◆ **Task to carry out**: Return the lines of the data below in which the string "single" occurs.

━━━ Recorded data ━━━

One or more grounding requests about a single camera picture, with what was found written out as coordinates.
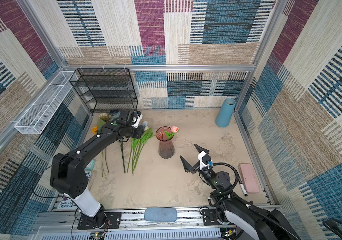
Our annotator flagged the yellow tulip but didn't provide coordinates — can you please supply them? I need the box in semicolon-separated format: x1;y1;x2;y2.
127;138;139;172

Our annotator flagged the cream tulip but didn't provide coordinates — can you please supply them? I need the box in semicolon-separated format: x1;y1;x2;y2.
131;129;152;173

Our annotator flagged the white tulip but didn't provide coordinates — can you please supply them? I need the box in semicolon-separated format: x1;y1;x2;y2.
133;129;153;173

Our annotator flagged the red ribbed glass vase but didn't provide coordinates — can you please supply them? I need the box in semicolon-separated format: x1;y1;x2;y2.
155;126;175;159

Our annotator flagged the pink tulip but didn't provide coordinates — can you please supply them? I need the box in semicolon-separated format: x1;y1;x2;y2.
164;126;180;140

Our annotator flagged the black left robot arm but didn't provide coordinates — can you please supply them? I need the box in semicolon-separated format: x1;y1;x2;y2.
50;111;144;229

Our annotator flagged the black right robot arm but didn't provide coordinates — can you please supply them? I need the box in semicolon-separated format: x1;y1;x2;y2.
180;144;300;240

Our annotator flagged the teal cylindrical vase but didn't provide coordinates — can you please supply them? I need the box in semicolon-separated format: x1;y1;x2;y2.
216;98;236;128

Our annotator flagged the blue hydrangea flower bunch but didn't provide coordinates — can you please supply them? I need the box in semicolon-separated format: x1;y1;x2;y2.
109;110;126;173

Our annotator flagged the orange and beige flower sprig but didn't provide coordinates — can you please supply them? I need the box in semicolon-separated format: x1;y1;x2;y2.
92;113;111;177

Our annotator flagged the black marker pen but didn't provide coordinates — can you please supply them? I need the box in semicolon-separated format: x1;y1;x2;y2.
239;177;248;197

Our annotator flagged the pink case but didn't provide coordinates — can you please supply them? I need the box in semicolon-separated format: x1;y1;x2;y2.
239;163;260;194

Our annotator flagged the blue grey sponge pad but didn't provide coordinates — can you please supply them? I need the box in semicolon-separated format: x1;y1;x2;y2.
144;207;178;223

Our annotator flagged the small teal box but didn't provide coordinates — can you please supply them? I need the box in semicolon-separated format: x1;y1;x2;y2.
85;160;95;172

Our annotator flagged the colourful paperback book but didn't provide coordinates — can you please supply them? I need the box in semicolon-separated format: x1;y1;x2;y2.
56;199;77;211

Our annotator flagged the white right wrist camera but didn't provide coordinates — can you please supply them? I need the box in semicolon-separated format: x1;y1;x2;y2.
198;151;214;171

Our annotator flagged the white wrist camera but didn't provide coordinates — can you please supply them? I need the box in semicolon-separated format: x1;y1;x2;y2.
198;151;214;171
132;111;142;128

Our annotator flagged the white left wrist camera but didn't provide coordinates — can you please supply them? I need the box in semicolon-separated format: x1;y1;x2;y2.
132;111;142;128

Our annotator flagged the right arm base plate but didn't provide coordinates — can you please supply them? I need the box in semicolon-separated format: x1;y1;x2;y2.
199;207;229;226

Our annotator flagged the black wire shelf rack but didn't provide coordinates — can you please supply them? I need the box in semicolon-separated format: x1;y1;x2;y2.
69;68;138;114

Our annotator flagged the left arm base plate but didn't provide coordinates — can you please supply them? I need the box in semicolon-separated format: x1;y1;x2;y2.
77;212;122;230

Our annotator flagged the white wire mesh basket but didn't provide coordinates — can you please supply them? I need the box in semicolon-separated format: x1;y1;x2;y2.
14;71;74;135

━━━
━━━ Recorded data ━━━

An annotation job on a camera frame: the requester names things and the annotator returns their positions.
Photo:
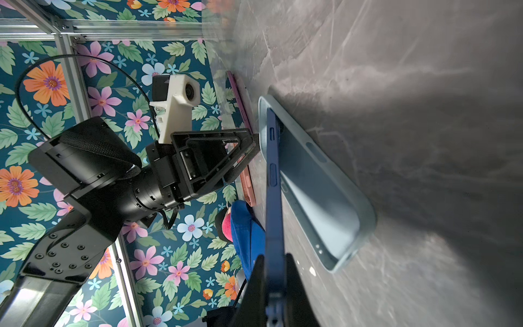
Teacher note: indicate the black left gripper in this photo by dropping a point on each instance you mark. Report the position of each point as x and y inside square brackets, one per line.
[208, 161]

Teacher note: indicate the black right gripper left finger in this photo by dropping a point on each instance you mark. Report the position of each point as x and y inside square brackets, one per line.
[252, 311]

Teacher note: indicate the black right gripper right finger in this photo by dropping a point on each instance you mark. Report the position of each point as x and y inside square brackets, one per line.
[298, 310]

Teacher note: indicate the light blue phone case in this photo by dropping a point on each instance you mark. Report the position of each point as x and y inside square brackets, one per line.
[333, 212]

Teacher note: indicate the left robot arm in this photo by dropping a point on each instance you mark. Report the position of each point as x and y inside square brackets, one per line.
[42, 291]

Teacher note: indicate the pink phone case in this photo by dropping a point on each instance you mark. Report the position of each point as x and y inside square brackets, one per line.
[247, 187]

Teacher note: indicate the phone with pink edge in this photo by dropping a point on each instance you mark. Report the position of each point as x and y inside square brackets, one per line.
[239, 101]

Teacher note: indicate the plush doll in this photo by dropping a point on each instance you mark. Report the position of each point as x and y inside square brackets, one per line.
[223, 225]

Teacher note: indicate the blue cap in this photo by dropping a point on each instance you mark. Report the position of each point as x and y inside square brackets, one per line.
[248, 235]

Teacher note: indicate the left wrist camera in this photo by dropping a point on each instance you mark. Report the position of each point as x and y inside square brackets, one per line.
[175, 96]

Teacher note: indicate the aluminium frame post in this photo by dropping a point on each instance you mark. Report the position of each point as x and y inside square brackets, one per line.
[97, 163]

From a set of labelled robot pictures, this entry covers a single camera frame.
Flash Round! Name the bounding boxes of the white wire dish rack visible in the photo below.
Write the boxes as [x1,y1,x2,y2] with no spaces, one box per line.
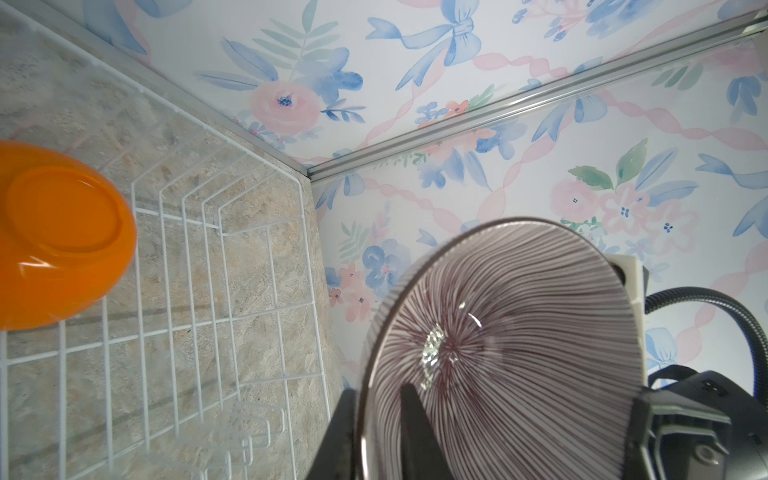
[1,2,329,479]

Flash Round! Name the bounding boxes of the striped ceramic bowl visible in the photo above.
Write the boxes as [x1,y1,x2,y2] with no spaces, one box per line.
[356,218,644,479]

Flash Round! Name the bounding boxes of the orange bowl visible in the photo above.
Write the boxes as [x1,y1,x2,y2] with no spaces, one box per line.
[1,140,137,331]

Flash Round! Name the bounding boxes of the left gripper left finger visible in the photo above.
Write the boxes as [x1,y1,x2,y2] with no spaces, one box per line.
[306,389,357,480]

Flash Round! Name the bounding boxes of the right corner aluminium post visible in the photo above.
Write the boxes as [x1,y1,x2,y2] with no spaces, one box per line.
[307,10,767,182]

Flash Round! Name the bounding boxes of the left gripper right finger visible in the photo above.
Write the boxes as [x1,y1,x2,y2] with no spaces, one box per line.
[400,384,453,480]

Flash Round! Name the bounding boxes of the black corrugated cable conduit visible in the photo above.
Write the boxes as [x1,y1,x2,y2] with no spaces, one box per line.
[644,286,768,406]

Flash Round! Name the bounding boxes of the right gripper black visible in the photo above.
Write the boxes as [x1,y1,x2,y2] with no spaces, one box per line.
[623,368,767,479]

━━━

◆ **Task response**:
One or more grounding requests about a single camera picture, with what was found written out as coordinates.
From a set of labelled robot pictures, this entry covers a single camera frame.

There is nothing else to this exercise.